Doctor Shaw frowned.
‘Those bruises are self-inflicted,’ Maskelyne said. ‘We found him twisting his arms through the bars of his cot, howling with pain.’
‘I see.’
‘You don’t believe me?’
‘No, I mean, of course.’
The doctor rummaged through his satchel, avoiding eye-contact with Maskelyne. He appeared to be looking for something, but then changed his mind. He reached down and pressed a hand against the boy’s forehead. ‘No fever.’
Jontney bit his hand.
Shaw cursed and jerked away, knocking his satchel over. Phials, bandages, clamps and pincers spilled out across the floor. ‘And no lack of vitality,’ he added, scooping everything back into the case.
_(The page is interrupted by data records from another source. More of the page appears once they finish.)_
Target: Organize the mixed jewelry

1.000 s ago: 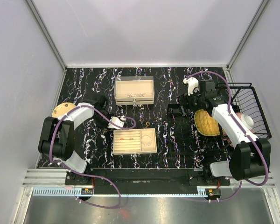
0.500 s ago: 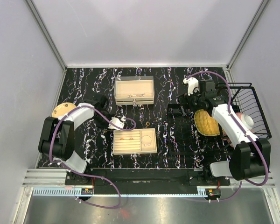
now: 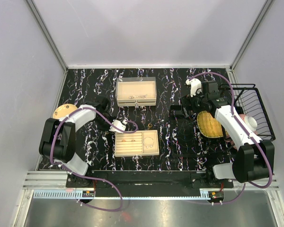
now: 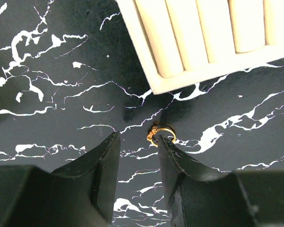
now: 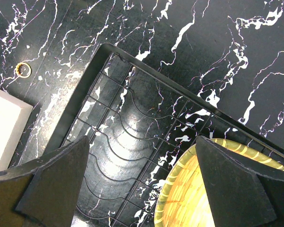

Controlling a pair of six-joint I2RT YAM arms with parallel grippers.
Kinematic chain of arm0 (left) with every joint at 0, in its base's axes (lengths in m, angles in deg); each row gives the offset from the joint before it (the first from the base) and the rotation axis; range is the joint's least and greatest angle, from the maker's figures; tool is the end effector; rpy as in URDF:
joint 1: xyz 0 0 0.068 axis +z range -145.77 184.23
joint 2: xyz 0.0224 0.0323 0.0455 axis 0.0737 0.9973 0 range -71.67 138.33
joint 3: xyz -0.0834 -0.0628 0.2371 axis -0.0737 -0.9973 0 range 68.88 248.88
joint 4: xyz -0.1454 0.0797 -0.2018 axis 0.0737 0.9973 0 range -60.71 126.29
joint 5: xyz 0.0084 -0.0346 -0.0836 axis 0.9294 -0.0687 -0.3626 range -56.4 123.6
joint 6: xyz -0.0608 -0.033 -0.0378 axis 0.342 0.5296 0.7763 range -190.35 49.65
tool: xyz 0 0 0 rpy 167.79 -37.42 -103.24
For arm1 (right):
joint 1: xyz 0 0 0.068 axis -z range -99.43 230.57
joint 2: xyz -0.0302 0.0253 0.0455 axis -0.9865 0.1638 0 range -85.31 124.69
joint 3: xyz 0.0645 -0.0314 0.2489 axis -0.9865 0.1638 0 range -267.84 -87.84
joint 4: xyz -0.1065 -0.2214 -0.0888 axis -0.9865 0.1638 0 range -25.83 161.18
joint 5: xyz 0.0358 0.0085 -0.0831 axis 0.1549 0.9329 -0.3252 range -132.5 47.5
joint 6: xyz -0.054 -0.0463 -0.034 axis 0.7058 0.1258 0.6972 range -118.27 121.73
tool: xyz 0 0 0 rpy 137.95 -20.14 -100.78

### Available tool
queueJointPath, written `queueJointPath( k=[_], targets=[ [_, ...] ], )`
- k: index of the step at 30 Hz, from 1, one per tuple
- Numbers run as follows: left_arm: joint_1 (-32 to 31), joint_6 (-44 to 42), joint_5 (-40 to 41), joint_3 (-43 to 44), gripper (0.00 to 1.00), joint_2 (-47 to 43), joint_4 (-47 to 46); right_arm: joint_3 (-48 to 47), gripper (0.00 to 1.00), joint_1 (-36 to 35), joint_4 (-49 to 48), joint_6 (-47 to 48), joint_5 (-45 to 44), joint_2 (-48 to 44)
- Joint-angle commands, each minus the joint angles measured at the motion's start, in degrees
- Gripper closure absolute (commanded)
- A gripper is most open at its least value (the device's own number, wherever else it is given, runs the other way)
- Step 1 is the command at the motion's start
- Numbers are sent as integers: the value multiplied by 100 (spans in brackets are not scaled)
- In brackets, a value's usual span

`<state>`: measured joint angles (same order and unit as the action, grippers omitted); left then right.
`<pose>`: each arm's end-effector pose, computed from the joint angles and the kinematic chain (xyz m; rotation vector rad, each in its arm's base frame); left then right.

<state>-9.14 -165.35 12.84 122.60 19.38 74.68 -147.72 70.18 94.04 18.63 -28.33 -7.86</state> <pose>0.2599 -0.0864 0.1264 2.2874 1.6105 -0.2714 0.3035 0.0725 0.2378 -0.6727 2.2826 0.2424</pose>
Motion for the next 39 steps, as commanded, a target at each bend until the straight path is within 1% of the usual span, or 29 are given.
queueJointPath(
  k=[1, 6, 15, 21, 28, 31, 34, 37, 38, 39],
  targets=[
    [-17, -212, -34, -54, 60, 71, 5, -42, 1, -15, -16, 41, -73, -72],
    [-8, -221, 18, -28, 60, 124, 5, -33, 1, -15, -16, 41, -99, -72],
    [-17, -194, 54, -36, 66, 221, -39, -24, 1, -7, -16, 50, -134, -81],
    [-17, -273, 71, -151, 67, 221, -65, -24, 1, -15, -34, 41, -143, -55],
    [-34, -308, 168, -256, 78, 300, -56, -6, 1, -15, -16, 50, -169, -63],
    [-61, -352, 256, -274, 80, 326, 5, 2, 1, -15, -25, 58, -196, -81],
    [-87, -212, 300, -247, 82, 379, 32, 11, 1, -15, -25, 58, -222, -72],
    [-87, -36, 309, -221, 86, 396, 41, 20, 1, -15, -51, 76, -231, -55],
    [-87, -1, 291, -221, 90, 370, 41, 3, 1, -15, -51, 76, -231, -46],
    [-87, 34, 282, -238, 91, 353, 41, -6, 1, -15, -51, 67, -222, -37]
  ],
)
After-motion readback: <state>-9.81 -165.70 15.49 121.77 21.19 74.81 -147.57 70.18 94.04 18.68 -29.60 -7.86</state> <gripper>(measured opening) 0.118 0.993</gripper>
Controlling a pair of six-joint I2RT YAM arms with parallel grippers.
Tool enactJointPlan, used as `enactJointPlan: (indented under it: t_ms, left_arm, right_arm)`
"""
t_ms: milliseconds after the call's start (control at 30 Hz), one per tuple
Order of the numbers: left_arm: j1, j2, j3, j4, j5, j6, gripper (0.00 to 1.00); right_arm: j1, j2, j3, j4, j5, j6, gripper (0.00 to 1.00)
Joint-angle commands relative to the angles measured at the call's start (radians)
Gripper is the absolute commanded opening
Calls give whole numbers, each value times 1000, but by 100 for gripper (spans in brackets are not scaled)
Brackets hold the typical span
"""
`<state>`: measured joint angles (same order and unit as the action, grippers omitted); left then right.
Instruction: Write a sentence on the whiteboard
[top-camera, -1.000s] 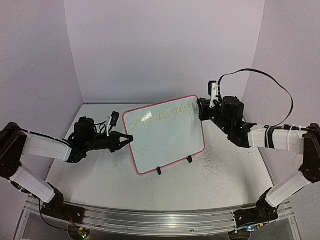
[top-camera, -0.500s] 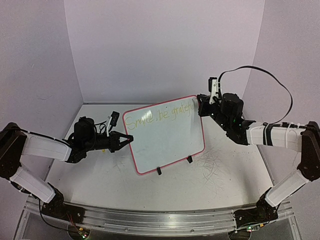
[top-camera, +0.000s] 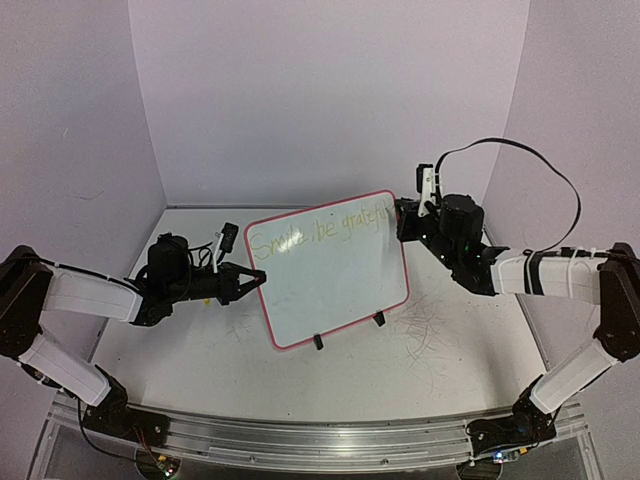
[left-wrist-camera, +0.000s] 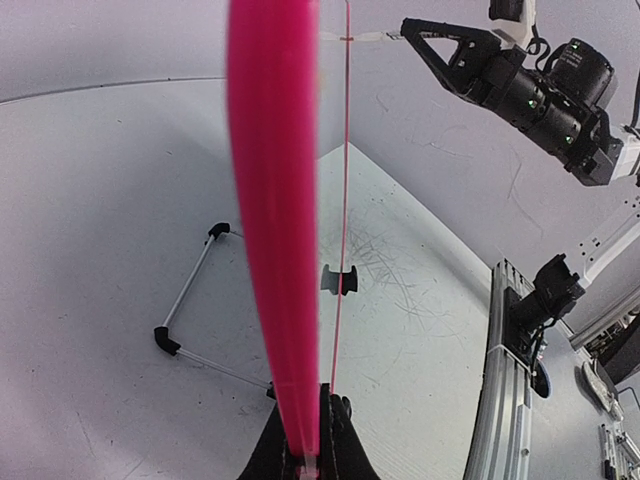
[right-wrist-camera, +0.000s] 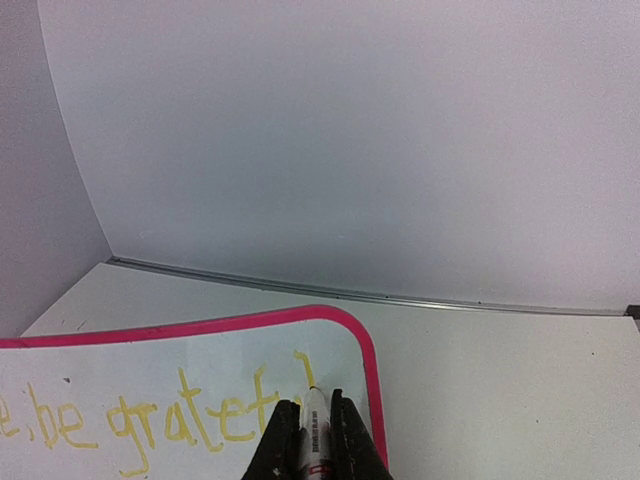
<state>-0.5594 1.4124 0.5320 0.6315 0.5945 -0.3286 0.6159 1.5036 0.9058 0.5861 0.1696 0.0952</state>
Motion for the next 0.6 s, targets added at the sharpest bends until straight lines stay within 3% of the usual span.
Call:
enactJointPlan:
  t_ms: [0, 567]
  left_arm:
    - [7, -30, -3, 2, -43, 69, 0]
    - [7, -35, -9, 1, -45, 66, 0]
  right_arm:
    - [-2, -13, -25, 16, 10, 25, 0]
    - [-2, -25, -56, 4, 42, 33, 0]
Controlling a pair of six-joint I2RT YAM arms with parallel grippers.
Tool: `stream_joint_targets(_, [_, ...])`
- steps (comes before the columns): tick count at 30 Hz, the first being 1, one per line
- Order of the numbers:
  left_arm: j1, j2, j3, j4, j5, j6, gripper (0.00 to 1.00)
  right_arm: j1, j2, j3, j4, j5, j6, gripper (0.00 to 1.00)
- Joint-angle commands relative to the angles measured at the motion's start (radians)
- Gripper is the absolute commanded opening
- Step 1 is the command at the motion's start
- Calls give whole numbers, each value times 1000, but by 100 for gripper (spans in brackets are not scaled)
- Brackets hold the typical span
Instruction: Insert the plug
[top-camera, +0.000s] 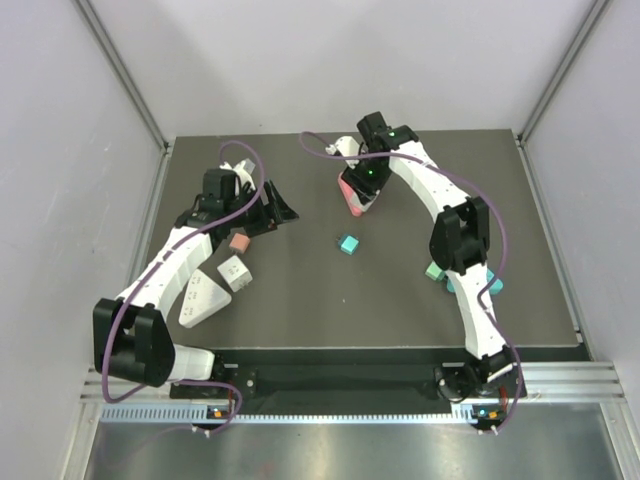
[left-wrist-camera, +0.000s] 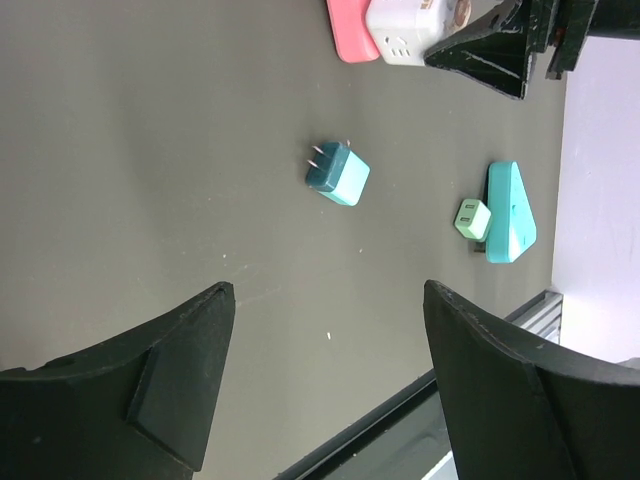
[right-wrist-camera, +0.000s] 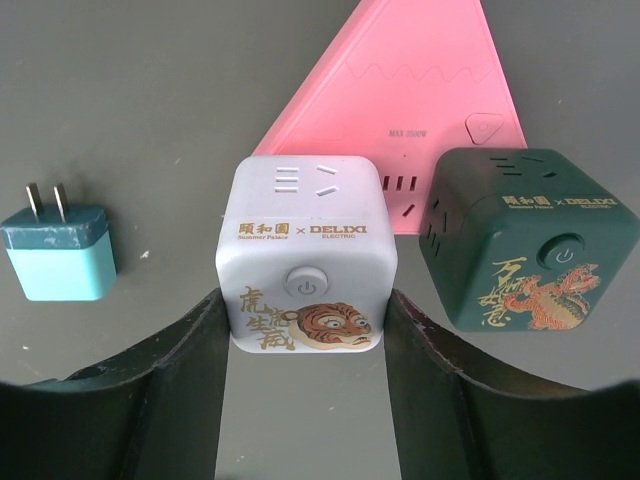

The playroom was evidence of that. Great mounds of toys of every shape and colour covered the floor: manatees and cloth jellyfish and boats carved from real wood, soldier dolls and brightly lacquered houses and wagons, clatter-clatters and sponge throws, pyramids,stack-rings,thrumwhistles,bricklets,woof-woofs,huckle-henrys, twistees, wibble-wobbles and a hundred other objects still known by the idiot names the Losotan shopkeepers had given them. The bastardized vernacular irked Maskelyne, but he bought the toys – mountains of them – for Jontney. He could not refuse his son anything.